Satellite Gods Marker 7-58 Review: Aussie Rock Done Right

For someone with a “five albums in five years” plan, Brendan McMahon and his Australian band, Satellite Gods, do not have filler songs in their 13-track album, “Marker 7-58.” Each song is unique and catchy on its own and shows off the lyrical talents of songwriter, McMahon. It also features some great guitar solos, along with some unexpected instruments for a rock album. This is what makes it worth the listen; even non-rock fans can enjoy McMahon’s rocker vocals thanks to the album’s creative production.

The first track on the album is “Falling to Earth,” a song designed to lure you in with its catchy rock melody and great electric guitar.

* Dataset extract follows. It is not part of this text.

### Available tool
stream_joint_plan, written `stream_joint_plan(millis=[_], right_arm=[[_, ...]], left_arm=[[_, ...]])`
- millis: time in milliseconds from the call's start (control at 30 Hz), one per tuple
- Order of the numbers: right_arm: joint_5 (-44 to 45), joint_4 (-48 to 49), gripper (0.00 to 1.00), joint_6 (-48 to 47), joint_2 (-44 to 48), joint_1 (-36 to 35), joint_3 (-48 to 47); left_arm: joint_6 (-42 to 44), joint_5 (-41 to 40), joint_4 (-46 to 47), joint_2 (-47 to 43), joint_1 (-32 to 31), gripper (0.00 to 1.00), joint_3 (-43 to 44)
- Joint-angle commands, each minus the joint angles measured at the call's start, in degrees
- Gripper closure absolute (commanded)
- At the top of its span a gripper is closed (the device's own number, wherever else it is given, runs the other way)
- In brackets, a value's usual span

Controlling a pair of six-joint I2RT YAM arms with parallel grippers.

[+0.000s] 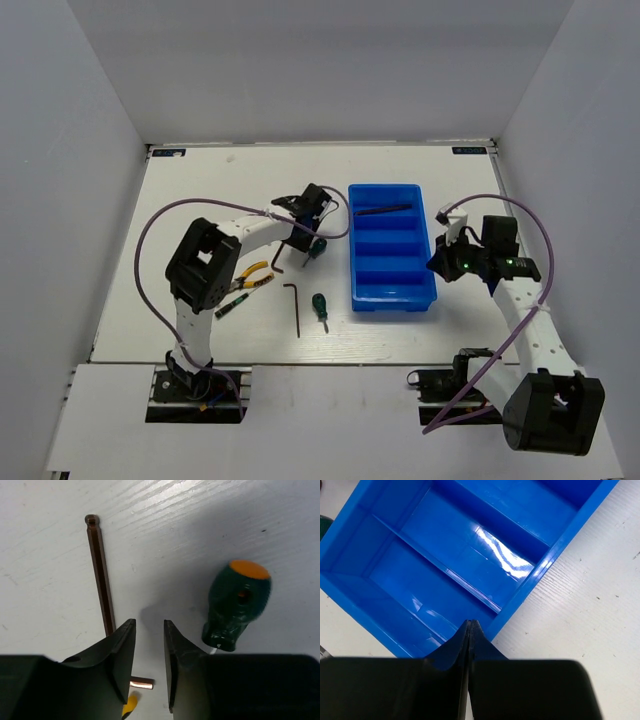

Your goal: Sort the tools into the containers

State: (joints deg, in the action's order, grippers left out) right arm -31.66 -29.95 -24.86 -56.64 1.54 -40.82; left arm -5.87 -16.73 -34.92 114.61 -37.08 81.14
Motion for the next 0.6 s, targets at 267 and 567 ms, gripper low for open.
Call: stream_joint_plan(millis=[267, 567], right_arm=[[-0.16, 0.25, 1.00, -0.36, -0.57, 0.39, -1.37], [-0.16, 0.07, 1.00, -0.80, -0.66, 0.48, -1.37]], left_arm=[[-0.20, 2.68, 0.46, -3.69, 2.54, 0.60, -2.56], [0.95, 1.35, 1.79, -6.68, 4.38, 0.61, -3.10]])
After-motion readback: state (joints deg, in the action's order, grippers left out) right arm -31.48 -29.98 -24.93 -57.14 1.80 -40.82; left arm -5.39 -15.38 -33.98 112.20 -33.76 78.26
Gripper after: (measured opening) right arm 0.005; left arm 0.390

The song describes the feeling of falling from the sky, with lyrics like, “Let go/ open up your arms/ Eyes open / I’m falling a thousand miles an hour /There’s nothing left I can do.”

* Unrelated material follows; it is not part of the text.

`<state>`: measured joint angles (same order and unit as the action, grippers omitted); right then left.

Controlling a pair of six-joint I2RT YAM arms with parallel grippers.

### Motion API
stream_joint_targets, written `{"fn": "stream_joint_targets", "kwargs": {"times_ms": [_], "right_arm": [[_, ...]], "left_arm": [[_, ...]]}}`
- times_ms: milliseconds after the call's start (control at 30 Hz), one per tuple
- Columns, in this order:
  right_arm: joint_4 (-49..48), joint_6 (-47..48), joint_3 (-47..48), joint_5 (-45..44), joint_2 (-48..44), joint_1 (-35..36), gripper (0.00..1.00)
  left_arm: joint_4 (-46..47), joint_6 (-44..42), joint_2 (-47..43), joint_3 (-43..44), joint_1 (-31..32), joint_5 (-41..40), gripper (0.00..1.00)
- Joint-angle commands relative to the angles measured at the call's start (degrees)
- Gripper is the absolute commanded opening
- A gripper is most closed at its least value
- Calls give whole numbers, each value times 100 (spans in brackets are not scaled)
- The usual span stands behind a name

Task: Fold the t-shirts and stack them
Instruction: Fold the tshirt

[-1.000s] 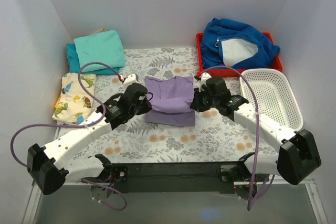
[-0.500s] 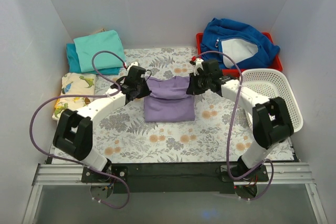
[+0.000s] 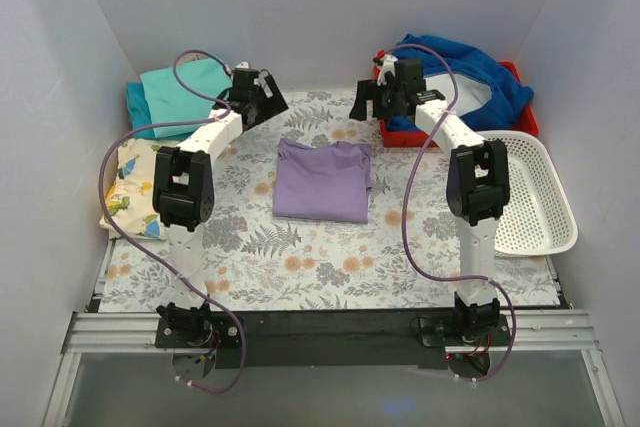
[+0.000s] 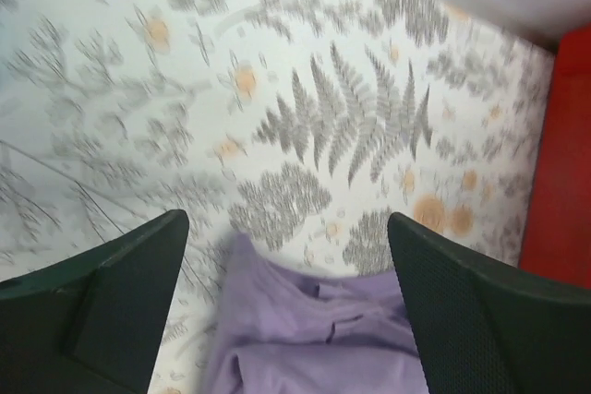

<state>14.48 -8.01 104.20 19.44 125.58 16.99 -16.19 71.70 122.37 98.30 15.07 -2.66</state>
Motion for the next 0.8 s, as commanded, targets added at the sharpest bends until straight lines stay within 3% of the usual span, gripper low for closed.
{"fn": "stream_joint_targets", "kwargs": {"times_ms": [0,100,367,567,767], "right_arm": [[90,46,733,-38,-262,-144,91],[38,-51,251,523,-586,-83,90],[-165,107,-1876,763,-1720,568,87],[-235,-42,-2439,956,-1914,700,85],[-332,1,-2484,904,-1678,718,85]], "left_arm": [[-367,-113,-177,708,-312,256,89],[-10,-113,-686,43,-312,835,89],[898,37,-1918,-1778,-233,3208,90],[959,151,-2103,-2517,-154,3570,90],[933,116,-1629,-2483,-145,3623,90]]}}
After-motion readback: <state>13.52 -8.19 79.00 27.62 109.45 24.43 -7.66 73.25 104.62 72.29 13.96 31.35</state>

“Saturday Night in Riga” is a pop tune with great backup vocals, and is also the first song on the album that experiments with different sounds such as a continuous beat that is reminiscent of a street musician who uses a pot as a makeshift instrument.

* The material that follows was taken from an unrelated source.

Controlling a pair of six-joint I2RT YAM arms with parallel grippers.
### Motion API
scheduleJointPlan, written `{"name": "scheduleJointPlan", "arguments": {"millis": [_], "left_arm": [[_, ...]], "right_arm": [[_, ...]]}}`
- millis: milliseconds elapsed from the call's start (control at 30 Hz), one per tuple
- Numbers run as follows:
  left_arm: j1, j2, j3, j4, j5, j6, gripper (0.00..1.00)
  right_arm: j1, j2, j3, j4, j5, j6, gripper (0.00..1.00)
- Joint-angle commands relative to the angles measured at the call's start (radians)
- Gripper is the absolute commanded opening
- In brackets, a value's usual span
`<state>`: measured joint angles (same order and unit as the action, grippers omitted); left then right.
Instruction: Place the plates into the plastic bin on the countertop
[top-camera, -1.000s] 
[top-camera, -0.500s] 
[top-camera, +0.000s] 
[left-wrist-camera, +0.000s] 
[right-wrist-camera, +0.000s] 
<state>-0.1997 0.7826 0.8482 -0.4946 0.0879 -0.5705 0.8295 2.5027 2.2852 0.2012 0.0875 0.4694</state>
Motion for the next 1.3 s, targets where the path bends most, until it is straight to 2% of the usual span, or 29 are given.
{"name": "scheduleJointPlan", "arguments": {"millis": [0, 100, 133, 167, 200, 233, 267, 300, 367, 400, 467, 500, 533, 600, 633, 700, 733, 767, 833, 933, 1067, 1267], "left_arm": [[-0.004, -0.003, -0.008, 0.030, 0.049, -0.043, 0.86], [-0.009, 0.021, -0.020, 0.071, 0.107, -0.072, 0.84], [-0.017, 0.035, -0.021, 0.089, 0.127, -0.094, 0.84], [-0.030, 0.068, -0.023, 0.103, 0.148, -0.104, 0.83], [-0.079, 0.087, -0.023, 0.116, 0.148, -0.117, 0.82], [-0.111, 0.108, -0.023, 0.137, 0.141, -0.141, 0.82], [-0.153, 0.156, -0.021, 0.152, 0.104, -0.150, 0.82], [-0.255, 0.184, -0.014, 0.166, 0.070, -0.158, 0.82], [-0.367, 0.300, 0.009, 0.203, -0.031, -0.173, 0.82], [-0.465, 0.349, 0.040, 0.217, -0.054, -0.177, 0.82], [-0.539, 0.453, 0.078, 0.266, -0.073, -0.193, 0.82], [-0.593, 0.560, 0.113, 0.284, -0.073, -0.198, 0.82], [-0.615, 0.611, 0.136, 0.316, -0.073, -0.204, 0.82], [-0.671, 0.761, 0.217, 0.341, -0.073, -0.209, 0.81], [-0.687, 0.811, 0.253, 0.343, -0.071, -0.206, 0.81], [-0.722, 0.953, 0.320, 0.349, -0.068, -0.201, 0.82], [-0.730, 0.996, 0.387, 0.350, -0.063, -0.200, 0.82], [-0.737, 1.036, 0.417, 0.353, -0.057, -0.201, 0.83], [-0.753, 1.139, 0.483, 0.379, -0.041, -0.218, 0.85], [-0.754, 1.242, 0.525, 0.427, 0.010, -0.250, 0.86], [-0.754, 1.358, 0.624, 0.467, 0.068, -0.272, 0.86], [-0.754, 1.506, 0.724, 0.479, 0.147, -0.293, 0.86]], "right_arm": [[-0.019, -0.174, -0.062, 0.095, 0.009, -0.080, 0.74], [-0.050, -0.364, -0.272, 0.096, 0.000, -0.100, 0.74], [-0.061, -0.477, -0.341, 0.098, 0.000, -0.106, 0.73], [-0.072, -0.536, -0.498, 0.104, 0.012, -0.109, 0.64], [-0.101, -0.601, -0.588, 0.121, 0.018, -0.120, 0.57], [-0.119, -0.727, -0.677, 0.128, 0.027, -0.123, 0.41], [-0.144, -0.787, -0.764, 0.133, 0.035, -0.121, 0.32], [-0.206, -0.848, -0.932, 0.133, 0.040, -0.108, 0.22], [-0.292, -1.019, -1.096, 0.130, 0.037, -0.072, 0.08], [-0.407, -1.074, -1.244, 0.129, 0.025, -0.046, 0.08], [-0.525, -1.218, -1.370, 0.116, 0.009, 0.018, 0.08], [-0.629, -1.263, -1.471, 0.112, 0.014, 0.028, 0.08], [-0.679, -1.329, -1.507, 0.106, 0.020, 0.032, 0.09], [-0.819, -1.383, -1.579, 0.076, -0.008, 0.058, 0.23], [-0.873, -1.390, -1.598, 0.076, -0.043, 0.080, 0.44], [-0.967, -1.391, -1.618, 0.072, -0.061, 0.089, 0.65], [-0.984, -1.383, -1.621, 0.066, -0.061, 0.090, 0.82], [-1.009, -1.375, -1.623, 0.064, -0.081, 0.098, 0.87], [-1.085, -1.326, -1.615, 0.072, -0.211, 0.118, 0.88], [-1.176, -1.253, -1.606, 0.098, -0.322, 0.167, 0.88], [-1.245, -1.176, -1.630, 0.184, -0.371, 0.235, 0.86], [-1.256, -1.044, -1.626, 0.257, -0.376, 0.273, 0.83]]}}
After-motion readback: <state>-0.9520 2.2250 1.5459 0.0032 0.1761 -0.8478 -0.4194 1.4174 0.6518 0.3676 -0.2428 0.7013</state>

“1 Through 8” is an emotional track that adds acoustic guitar to the mix. It speaks of the unconditional love a parent has for a child, with lyrics like, “And I never asked for more/And never would I change/ Anything of you / Anything at all.” This is one of the more meaningful and personal songs on the album and arguably one of the best.

Since there are about a hundred songs titled “Invisible,” one can probably guess what the sixth track on “Marker 7-58” with the same name is about. Nonetheless, Satellite Gods’ version of the song manages to be original. It was written after McMahon witnessed a transgender person become uncomfortable from people’s stares. The song calls for equality, with lyrics like, “I want to feel like you do/ but most times I want to be invisible/ I don’t want anyone to look at me/ unless it’s equally.”

“My Friend” is a beautiful track, with equally beautiful lyrics. The first minute of the song is only McMahon’s vocals backed up by a chorus. This quasi-acapella song is about being a good friend. This is expressed with lyrics like, “If you’re broken/ your body or your soul/ I will carry you/ I will carry you home.” If you thought the song was perfect already, it gets better when it includes just the cello to accompany the lyrics.

“Once” proves that Ed Sheeran is not the only songwriter who can write a hit song that includes Celtic vibes, while “Turn Away” is enhanced with saxophone and “Hold Your Ground” has a gritty country/rock sound and includes expertly played guitar. “Walk” is a piano ballad which is an incredible final track for the album.

Overall, “Marker 7-58” is a solid album with originals songs. McMahon and his band are not afraid to experiment with their sound and the risk was worth it. The array of instruments is what makes each song stand out, making “Marker 7-58” an album to listen to and “Satellite Gods” a band to watch.